Exercise instructions - In the listing below, transcribe the line that contains "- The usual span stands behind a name" and all lines following it, ending with the last line. Add nothing.

(Data extract begins)

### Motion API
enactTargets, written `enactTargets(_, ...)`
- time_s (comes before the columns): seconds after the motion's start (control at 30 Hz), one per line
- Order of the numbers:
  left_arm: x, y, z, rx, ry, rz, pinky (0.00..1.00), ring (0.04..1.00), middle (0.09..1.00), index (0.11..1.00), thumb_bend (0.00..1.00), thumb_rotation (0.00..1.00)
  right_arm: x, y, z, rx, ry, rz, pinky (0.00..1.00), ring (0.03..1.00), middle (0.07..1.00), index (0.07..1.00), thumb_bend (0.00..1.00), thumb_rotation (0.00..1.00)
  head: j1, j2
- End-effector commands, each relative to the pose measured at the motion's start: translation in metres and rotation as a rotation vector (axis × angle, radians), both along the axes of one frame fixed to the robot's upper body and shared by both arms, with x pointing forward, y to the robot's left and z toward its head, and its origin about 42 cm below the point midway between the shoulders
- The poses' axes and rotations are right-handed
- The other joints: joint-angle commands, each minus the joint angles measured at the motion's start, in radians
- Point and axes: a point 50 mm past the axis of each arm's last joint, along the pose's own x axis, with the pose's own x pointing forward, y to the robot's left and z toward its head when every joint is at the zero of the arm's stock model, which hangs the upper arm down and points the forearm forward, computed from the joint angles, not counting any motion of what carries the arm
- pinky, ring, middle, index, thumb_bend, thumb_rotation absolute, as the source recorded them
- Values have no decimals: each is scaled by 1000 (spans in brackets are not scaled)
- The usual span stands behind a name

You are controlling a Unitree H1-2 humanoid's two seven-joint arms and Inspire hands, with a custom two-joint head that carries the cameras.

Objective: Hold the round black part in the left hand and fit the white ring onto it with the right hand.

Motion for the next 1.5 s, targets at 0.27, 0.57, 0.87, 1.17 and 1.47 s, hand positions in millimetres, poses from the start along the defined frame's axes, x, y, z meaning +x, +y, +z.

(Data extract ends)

Exercise output -
- The usual span stands behind a name

You are controlling a Unitree H1-2 humanoid's two seven-joint arms and Inspire hands, with a custom two-joint head that carries the cameras.

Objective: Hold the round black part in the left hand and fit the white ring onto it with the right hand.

Motion for the next 1.5 s, targets at 0.27, 0.57, 0.87, 1.17 and 1.47 s, hand positions in millimetres, poses from the start along the defined frame's axes, x, y, z meaning +x, +y, +z.

There is nothing further in this answer.